Once you know how many lines below hold "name", reply with that number and add nothing.

(Data entries)
=====

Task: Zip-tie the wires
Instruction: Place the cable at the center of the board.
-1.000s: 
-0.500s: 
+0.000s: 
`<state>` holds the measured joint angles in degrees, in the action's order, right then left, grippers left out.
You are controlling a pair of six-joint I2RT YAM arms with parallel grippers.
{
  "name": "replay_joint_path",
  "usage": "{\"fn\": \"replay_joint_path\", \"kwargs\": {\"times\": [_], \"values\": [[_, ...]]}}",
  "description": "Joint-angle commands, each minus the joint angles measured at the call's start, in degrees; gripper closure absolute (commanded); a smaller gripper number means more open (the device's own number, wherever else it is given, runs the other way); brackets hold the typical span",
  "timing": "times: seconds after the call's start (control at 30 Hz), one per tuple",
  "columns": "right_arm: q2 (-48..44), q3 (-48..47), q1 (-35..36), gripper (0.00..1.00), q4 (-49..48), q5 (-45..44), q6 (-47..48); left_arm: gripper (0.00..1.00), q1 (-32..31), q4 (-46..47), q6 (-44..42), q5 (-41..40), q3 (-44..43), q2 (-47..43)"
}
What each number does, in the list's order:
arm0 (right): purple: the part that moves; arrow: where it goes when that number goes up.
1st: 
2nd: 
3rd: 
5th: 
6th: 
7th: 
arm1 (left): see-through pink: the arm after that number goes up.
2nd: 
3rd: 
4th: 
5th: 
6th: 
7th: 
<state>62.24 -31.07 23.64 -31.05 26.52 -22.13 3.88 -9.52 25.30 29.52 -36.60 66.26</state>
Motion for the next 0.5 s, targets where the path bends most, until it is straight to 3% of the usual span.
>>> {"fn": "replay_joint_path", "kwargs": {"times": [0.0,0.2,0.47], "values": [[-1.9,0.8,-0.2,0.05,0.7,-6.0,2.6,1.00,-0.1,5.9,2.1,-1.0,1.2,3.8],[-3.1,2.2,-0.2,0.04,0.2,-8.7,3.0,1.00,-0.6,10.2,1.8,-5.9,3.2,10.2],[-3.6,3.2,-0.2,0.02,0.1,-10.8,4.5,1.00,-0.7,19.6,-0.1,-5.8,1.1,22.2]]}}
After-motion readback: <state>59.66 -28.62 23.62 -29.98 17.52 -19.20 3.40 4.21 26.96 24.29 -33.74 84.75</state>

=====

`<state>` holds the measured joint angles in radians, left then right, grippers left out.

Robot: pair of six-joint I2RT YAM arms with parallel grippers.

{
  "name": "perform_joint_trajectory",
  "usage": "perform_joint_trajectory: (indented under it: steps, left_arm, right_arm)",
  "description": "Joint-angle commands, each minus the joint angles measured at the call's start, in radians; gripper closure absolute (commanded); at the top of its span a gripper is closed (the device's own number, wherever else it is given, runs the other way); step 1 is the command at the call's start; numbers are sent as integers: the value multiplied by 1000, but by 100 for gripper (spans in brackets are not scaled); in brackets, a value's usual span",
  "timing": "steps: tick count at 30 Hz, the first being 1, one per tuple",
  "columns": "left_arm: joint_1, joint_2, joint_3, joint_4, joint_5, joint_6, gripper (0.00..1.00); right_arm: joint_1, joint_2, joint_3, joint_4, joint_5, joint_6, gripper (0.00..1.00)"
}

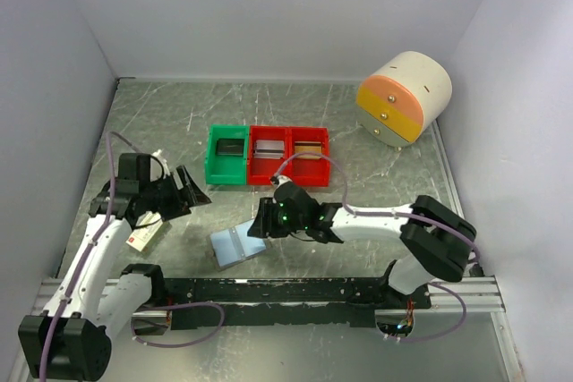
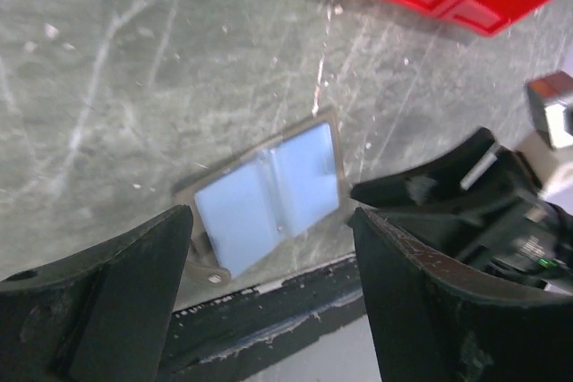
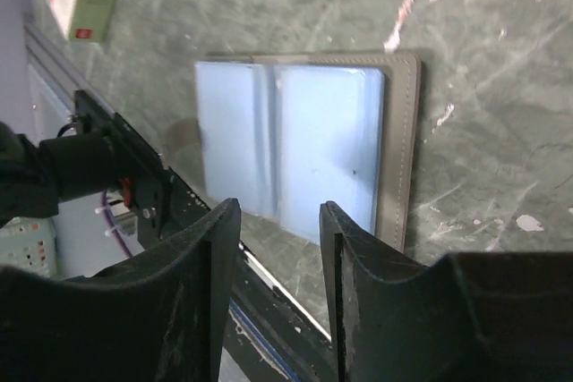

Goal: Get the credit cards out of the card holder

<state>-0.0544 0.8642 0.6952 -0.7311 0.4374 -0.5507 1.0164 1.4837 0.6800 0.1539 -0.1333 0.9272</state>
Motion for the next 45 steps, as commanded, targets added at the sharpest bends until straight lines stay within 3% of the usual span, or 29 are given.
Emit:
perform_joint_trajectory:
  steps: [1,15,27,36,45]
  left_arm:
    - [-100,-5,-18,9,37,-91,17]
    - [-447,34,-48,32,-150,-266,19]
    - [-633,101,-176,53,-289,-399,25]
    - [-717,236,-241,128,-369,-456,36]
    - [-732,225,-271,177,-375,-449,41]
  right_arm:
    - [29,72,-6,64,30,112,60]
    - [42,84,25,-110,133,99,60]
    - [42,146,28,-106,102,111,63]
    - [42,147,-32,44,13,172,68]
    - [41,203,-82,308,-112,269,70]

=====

*Task response:*
2